┏━━

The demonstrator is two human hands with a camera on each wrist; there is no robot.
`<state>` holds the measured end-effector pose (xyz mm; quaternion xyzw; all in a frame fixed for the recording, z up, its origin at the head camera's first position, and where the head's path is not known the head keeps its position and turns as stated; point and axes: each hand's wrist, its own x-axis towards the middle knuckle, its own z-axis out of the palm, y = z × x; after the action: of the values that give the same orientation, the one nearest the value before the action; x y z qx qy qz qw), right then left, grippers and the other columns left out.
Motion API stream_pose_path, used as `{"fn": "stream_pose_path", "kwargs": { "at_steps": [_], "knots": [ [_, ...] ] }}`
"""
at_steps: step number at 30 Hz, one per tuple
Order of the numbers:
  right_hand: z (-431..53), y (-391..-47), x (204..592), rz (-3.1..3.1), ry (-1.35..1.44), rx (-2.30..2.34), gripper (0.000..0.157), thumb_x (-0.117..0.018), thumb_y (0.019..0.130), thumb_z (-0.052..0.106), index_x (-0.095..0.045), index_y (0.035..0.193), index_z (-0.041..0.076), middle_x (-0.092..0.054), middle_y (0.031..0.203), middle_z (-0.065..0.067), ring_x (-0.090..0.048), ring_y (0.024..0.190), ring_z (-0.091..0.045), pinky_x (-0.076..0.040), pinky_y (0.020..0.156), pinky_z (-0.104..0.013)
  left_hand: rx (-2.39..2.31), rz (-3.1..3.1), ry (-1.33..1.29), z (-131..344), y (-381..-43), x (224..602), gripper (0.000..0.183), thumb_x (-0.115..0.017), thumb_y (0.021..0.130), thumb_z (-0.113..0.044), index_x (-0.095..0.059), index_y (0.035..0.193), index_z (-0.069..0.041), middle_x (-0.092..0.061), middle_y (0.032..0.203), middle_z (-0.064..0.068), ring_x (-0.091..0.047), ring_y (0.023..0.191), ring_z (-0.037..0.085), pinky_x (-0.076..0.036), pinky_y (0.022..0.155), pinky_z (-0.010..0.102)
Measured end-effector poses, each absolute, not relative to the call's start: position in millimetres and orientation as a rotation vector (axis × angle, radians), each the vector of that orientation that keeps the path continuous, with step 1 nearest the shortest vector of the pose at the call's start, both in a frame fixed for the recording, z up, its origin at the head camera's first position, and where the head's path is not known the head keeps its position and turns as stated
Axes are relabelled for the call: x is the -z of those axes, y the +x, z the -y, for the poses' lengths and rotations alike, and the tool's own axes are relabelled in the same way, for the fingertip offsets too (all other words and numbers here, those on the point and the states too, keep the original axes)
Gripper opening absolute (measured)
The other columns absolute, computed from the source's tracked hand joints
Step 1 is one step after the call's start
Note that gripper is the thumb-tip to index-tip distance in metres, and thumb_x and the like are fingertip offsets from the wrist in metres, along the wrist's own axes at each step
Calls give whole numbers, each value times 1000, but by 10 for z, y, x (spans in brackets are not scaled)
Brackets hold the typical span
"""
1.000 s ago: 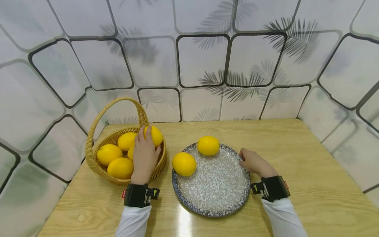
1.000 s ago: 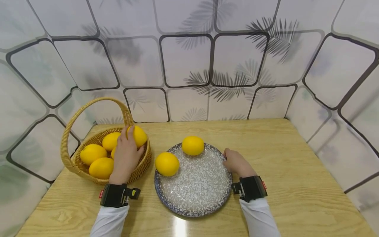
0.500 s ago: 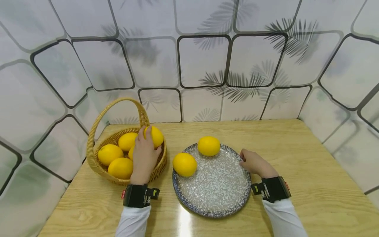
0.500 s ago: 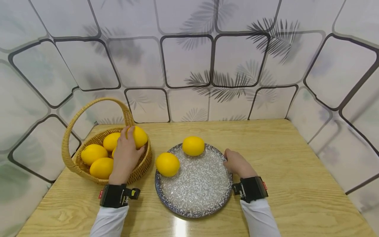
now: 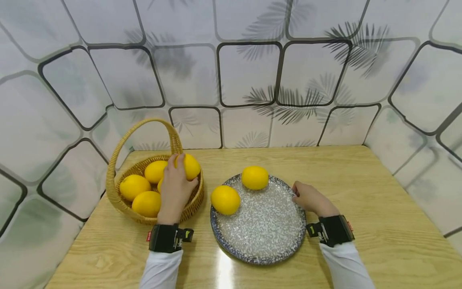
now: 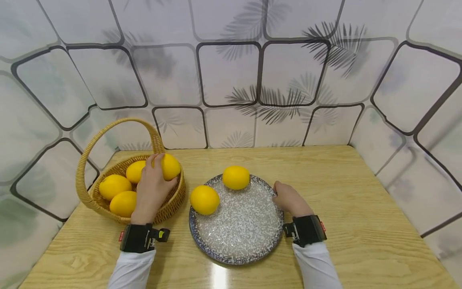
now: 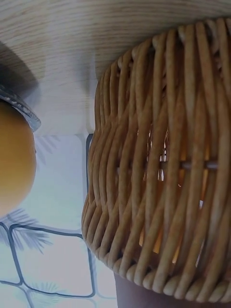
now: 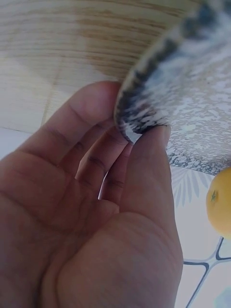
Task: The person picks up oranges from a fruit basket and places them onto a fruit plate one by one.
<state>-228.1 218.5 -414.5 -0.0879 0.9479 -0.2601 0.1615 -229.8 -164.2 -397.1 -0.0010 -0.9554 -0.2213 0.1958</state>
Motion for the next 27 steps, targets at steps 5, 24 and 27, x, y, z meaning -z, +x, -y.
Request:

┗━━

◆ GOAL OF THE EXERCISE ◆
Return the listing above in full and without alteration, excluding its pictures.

◆ WRITTEN SOLUTION ◆
The demonstrator is two human hands with a camera on each wrist; there is no robot.
`<state>` holds the measured end-effector pose (xyz mm; quaternion xyzw; all in a frame fixed for the recording, z up, its origin at the head camera's first position, and where the head's path is not known the head keeps its position and turns as stated; point and axes: each hand's wrist, its own x-axis towards the middle knuckle, its own z-axis out of the palm, y = z × x; after the action: of the values that give the same orientation, the one nearest the value before the action; x y z qx qy qz qw), right then left, grippers and the other columns left out.
Motion API stream_pose_path, used as `{"fn": "stream_pose_path", "kwargs": { "at_steps": [_], "knots": [ [_, ...] ] }}`
"""
at_steps: step number at 30 Hz, one per tuple
Order of the numbers:
  right_hand: z (-431..53), y (-391..-47), x (204..592), rz (-3.1..3.1), ry (-1.35..1.44), rx (-2.30..2.34), gripper (0.000..0.157), thumb_x (-0.117..0.018), thumb_y (0.019..0.130), thumb_z (-0.052..0.106), index_x (-0.095..0.045), index_y (0.035..0.193), index_z (-0.041..0.076), middle_x (-0.092..0.054), middle_y (0.031..0.203), middle_z (-0.065..0.067), ring_x (-0.090..0.048), ring_y (0.024..0.190), ring_z (-0.091..0.045), pinky_x (-0.076..0.040), pinky_y (0.020..0.156), pinky_z (-0.104..0.013)
  left_hand: rx (-2.39..2.31), rz (-3.1..3.1), ry (-1.33..1.29), z (-131..344), y (-381..-43), x (224..602), gripper (0.000..0.183), thumb_x (-0.115..0.017), thumb_y (0.021..0.130), thumb_z (-0.113..0.044), index_x (-0.095..0.059), index_y (0.035..0.193), index_z (-0.069..0.041), middle_x (-0.092..0.061), middle_y (0.032..0.203), middle_z (-0.064..0.068), ring_x (-0.091..0.047), ring_y (0.023..0.191), ring_z (-0.037..0.085), pinky_x (-0.076..0.036), pinky_y (0.022..0.155), pinky_z (-0.010..0.102)
Measured end-effector poses, each absolute, not relative to the call's start: position in millimetres and orientation as a rotation vector (axis × angle, radians), each the vector of that orientation that keeps the path continuous, with step 1 nearest the shortest vector of the pose at the call's start, both in a frame fixed for the recording, z up, its origin at the head camera's first position, and where the head's path is not known the head keeps its position and turns as stated
Axes are relabelled for the call: x is the -z of those axes, y the +x, z the -y, for the poses' lengths and rotations alike, and the tool's own axes are relabelled in the same way, for the fingertip offsets too (all other words and numbers here, those on the point and the states too, keep the original axes)
Gripper opening absolute (measured)
The other columns absolute, computed from the source's tracked hand joints
Step 1 is one step after the call's start
Note that gripper is the thumb-tip to index-tip distance in metres, and thumb_x and the like are fingertip offsets from the wrist in metres, along the wrist's own axes at each step
Calls give whole numbers, each value times 1000, but by 10 for z, y, x (spans in brackets are not scaled)
Brackets hold the typical span
"""
1.000 s ago: 
1.000 s ago: 
0.500 s ago: 
0.500 s ago: 
now: 
now: 
now: 
now: 
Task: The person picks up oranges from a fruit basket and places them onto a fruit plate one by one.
<state>-228.1 218.5 -414.5 -0.0879 0.9479 -0.2601 0.1615 -229.8 -164.2 -397.1 -0.0010 -0.9554 -0.2213 0.1958</state>
Motion for the next 27 steps, targets at steps 5, 24 and 27, x, y, z meaning -z, +x, -y.
Request:

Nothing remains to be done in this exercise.